Acquittal on non compliance of sec. 42 of NDPS Act 1985
Section 42 in The Narcotic Drugs and Psychotropic
Substances Act, 1985
1[42. Power of entry, search, seizure and arrest
without warrant or authorisation.
(1) Any such officer (being an officer superior in
rank to a peon, sepoy or constable) of the departments of central excise,
narcotics, customs, revenue intellegence or any other department of the Central
Government including para-military forces or armed forces as is empowered in
this behalf by general or special order by the Central Government, or any such
officer (being an officer superior in rank to a peon, sepoy or constable) of
the revenue, drugs control, excise, police or any other department of a State
Government as is empowered in this behalf by general or special order of the
State Government, if he has reason to believe from persons knowledge or
information given by any person and taken down in writing that any narcotic
drug, or psychotropic substance, or controlled substance in respect of which an
offence punishable under this Act has been committed or any document or other
article which may furnish evidence of the commission of such offence or any
illegally acquired property or any document or other article which may furnish
evidence of holding any illegally acquired property which is liable for seizure
or freezing or forfeiture under Chapter VA of this Act is kept or concealed in
any building, conveyance or enclosed place, may between sunrise and sunset,
(a) enter into and search any such building,
conveyance or place;
(b) in case of resistance, break open any door and
remove any obstacle to such entry;
(c) seize such drug or substance and all materials
used in the manufacture thereof and any other article and any animal or
conveyance which he has reason to believe to be liable to confiscation under
this Act and any document or other article which he has reason to believe may
furnish evidence of the commission of any offence punishable under this Act or
furnish evidence of holding any illegally acquired property which is liable for
seizure or freezing or forfeiture under Chapter VA of this Act; and
(d) detain and search, and, if he thinks proper,
arrest any person whom he has reason to believe to have committed any offence
punishable under this Act: Provided that if such officer has reason to believe
that a search warrant or authorisation cannot be obtained without affording
opportunity for the concealment of evidence or facility for the escape of an
offender, he may enter and search such building, conveyance or enclosed place
at any time between sunset and sunrise after recording the grounds of his
belief.
(2) Where an officer
takes down any information in writing under sub-section (1) or records grounds
for his belief under the proviso thereto, he shall within seventy-two hours
send a copy thereof to his immediate official superior.]

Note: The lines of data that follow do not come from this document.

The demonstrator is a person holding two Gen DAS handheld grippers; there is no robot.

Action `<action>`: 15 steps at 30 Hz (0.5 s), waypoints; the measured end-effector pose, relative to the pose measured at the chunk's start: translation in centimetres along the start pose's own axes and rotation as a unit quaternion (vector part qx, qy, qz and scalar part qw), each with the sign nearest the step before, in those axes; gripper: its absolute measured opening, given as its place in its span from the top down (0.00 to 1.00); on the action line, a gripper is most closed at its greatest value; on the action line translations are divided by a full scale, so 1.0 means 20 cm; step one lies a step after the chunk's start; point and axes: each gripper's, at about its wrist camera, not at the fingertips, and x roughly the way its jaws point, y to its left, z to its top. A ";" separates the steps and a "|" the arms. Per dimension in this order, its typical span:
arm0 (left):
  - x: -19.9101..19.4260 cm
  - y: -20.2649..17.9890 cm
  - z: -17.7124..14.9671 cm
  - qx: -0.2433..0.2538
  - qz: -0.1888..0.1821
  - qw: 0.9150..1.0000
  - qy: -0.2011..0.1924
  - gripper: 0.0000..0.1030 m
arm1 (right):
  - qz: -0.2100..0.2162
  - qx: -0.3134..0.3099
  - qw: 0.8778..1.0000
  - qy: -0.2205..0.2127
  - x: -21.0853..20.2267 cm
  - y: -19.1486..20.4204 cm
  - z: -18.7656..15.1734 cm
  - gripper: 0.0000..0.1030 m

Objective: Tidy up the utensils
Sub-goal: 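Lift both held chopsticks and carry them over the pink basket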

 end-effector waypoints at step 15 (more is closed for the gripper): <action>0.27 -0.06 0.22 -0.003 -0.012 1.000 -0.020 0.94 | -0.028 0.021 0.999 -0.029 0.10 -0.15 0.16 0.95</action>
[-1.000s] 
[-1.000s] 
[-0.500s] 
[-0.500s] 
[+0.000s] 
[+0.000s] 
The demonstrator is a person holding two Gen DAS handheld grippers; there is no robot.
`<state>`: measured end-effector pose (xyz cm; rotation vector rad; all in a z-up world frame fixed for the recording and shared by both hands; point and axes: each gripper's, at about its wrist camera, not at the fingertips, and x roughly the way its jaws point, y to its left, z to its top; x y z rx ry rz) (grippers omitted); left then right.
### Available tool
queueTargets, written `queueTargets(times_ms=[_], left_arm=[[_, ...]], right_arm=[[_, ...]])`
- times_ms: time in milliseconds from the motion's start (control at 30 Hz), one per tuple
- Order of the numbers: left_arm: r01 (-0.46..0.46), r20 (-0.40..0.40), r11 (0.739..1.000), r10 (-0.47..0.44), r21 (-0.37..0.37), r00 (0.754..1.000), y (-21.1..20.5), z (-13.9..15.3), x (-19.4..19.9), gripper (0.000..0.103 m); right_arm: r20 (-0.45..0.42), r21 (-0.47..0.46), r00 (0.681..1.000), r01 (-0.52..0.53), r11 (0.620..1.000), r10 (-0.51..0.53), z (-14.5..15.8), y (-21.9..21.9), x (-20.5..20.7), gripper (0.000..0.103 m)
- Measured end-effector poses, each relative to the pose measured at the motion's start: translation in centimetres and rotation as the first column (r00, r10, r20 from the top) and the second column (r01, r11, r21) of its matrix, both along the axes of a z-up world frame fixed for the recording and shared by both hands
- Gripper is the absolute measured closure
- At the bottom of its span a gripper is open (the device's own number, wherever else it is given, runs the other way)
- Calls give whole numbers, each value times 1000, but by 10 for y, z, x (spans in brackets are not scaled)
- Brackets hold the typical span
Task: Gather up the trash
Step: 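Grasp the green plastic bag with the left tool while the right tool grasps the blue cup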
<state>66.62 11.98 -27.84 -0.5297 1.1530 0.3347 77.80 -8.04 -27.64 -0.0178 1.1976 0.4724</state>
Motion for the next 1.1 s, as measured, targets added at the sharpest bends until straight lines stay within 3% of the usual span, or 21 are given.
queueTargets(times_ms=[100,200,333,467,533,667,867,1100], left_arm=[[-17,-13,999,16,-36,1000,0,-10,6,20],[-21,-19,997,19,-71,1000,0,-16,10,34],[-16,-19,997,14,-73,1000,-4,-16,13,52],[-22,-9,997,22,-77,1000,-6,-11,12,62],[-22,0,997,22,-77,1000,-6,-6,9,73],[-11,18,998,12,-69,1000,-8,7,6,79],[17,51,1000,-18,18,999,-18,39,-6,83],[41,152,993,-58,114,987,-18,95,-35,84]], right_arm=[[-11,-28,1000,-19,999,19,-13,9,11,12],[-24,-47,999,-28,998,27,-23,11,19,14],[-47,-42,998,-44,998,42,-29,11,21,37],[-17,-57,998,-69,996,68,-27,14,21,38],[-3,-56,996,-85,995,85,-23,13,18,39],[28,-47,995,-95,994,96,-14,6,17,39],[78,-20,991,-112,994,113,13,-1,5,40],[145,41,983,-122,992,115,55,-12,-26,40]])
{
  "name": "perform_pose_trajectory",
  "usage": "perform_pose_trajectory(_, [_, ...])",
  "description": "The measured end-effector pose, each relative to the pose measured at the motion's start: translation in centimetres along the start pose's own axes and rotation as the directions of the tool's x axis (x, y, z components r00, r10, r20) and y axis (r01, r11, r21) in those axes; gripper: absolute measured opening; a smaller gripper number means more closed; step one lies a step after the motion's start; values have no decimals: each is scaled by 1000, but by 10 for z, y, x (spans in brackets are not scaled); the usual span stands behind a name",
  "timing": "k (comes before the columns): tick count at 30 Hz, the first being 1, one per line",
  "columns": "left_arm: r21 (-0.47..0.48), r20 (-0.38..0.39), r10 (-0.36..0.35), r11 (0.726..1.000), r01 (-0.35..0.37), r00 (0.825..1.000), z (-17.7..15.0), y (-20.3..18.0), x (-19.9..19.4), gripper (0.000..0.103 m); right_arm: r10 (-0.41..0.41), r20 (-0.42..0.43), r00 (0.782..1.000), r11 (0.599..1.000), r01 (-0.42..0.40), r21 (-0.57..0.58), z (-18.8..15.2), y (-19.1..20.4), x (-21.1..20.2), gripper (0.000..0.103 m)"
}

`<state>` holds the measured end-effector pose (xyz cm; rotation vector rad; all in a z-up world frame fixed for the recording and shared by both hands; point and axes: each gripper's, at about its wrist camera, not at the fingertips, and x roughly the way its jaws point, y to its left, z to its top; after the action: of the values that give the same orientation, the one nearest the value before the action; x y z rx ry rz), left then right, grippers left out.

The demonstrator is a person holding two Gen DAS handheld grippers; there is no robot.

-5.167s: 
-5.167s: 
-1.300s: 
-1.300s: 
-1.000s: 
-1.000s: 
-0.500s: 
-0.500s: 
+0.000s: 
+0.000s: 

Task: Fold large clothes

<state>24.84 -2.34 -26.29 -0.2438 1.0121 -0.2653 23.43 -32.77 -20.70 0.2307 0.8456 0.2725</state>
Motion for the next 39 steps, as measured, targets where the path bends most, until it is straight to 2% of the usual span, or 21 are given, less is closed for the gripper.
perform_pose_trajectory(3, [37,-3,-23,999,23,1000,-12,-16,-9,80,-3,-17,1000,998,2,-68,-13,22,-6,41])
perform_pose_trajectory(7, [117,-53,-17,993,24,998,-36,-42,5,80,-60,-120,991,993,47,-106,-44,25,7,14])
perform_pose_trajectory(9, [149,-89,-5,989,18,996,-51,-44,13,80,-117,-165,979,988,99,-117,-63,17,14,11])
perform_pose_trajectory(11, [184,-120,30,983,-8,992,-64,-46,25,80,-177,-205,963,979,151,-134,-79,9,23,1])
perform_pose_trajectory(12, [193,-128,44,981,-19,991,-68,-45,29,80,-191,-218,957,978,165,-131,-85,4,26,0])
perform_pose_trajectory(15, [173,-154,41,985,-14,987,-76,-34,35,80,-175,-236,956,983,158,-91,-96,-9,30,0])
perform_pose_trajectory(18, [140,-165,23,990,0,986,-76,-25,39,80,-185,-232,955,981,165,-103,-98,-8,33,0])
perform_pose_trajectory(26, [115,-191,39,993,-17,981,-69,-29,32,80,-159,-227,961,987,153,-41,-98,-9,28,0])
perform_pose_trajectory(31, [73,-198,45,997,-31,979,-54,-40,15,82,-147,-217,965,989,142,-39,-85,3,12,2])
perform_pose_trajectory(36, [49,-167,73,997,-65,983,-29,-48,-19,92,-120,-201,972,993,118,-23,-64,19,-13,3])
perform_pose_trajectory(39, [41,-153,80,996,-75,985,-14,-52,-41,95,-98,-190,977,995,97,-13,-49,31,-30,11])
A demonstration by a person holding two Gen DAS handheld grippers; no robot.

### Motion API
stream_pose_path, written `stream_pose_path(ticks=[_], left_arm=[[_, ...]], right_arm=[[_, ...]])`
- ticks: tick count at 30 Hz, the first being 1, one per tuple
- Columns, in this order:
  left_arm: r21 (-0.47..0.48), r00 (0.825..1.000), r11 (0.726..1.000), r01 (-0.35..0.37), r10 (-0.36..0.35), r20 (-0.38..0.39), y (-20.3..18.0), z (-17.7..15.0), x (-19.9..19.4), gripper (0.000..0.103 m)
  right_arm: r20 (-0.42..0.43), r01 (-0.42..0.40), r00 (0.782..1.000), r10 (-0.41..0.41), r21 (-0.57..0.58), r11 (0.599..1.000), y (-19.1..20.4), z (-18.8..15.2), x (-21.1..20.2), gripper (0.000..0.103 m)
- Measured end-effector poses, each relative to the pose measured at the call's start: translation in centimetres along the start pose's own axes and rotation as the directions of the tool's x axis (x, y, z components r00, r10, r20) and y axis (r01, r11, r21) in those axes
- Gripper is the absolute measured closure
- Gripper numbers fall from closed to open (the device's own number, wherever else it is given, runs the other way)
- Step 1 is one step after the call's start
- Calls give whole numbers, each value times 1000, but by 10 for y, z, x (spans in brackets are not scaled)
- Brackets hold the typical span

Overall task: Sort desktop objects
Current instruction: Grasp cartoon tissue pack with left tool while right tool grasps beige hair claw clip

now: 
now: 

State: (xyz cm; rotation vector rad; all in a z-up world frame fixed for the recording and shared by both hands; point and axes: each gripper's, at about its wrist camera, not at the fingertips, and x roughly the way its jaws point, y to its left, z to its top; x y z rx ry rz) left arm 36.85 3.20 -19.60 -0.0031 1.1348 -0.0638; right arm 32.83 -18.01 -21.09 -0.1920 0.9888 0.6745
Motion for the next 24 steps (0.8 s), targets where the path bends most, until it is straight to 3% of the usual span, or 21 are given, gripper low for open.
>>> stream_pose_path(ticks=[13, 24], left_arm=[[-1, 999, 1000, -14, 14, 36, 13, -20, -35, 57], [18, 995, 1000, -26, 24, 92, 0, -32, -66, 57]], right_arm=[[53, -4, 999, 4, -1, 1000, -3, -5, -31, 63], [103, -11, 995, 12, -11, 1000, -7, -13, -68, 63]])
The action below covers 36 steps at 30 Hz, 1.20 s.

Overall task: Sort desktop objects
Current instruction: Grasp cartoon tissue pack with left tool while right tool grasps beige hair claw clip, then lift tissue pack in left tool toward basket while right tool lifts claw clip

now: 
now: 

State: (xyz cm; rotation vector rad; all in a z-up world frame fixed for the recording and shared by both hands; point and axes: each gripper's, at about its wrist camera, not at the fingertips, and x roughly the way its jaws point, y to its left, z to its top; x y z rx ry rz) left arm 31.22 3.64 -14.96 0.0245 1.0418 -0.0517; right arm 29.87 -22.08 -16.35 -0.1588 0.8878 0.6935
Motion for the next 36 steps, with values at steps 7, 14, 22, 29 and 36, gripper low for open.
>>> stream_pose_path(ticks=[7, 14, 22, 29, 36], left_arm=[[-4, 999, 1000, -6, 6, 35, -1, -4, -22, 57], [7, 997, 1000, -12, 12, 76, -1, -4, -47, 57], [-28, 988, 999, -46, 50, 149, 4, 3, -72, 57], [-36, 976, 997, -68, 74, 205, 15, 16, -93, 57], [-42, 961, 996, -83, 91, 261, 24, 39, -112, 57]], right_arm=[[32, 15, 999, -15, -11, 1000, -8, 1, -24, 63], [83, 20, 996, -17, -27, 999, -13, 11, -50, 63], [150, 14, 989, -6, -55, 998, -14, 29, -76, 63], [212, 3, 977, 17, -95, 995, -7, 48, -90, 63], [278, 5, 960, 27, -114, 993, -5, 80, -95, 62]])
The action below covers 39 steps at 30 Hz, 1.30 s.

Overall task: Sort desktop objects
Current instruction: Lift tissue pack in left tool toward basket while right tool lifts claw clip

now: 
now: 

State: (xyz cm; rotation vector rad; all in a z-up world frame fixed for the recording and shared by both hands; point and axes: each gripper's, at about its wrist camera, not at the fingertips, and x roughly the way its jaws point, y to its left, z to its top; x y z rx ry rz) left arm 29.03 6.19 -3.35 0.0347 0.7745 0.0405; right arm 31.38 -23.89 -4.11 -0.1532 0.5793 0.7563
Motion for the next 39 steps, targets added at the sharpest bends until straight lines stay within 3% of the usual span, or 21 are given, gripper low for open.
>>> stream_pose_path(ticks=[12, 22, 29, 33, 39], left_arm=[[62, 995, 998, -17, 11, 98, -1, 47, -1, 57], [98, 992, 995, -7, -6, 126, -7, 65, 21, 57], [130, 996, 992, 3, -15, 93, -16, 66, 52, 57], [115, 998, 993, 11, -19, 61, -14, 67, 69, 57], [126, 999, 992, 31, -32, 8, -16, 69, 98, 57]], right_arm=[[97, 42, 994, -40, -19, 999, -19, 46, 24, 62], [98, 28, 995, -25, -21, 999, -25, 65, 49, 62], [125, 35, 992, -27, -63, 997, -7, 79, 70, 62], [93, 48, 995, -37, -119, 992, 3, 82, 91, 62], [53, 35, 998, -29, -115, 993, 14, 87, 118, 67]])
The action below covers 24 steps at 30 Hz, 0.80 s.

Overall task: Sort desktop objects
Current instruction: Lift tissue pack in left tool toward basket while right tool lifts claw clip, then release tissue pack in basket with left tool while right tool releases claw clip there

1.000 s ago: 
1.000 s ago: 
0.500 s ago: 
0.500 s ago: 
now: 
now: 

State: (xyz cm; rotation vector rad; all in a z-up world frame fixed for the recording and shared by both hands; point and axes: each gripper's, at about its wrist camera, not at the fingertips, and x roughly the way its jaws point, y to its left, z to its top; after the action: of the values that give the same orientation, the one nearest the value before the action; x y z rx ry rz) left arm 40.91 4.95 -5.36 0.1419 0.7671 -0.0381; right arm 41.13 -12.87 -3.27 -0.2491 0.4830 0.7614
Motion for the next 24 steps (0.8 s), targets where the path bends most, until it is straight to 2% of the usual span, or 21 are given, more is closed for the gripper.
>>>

In Karnail Singh 1 , the Constitution Bench of this
Court concluded:-
“35. In
conclusion, what is to be noticed is that Abdul Rashid [(2000) 2 SCC 513 : 2000
SCC (Cri) 496] did not require literal compliance with the requirements of
Sections 42(1) and 42(2) nor did Sajan Abraham [(2001) 6 SCC 692 : 2001 SCC
(Cri) 1217] hold that the requirements of Sections 42(1) and 42(2) need not be
fulfilled at all. The effect of the two decisions was as follows:
(a) The officer on receiving the information [of the
nature referred to in sub-section (1) of Section 42] from any person had to
record it in writing in the register concerned and forthwith send a copy to his
immediate official superior, before proceeding to take action in terms of
clauses (a) to (d) of Section 42(1).
(b) But if
the information was received when the officer was not in the police station,
but while he was on the move either on patrol duty or otherwise, either by
mobile phone, or other means, and the information calls for immediate action
and any delay would have resulted in the goods or evidence being removed or
destroyed, it would not be feasible or practical to take down in writing the
information given to him, in such a situation, he could take action as per
clauses (a) to (d) of Section 42(1) and thereafter, as soon as it is practical,
record the information in writing and forthwith inform the same to the official
superior.
(c) In other
words, the compliance with the requirements of Sections 42(1) and 42(2) in
regard to writing down the information received and sending a copy thereof to
the superior officer, should normally precede the entry, search and seizure by
the officer. But in special circumstances involving emergent situations, the
recording of the information in writing and sending a copy thereof to the
official superior may get postponed by a reasonable period, that is, after the
search, entry and seizure. The question is one of urgency and expediency
. (d) While total
non-compliance with requirements of subsections (1) and (2) of Section 42 is impermissible,
delayed compliance with satisfactory explanation about the delay will be
acceptable compliance with Section 42. To illustrate, if any delay may result
in the accused escaping or the goods or evidence being destroyed or removed,
not recording in writing the information received, before initiating action, or
non-sending of a copy of such information to the official superior forthwith,
may not be treated as violation of Section 42. But if the information was
received when the police officer was in the police station with sufficient time
to take action, and if the police officer fails to record in writing the
information received, or fails to send a copy thereof, to the official
superior, then it will be a suspicious circumstance being a clear violation of
Section 42 of the Act. Similarly, where the police officer does not record the
information at all, and does not inform the official superior at all, then also
it will be a clear violation of Section 42 of the Act. Whether there is
adequate or substantial compliance with Section 42 or not is a question of fact
to be decided in each case. The above position got strengthened with the
amendment to Section 42 by Act 9 of 2001.” (Emphasis added)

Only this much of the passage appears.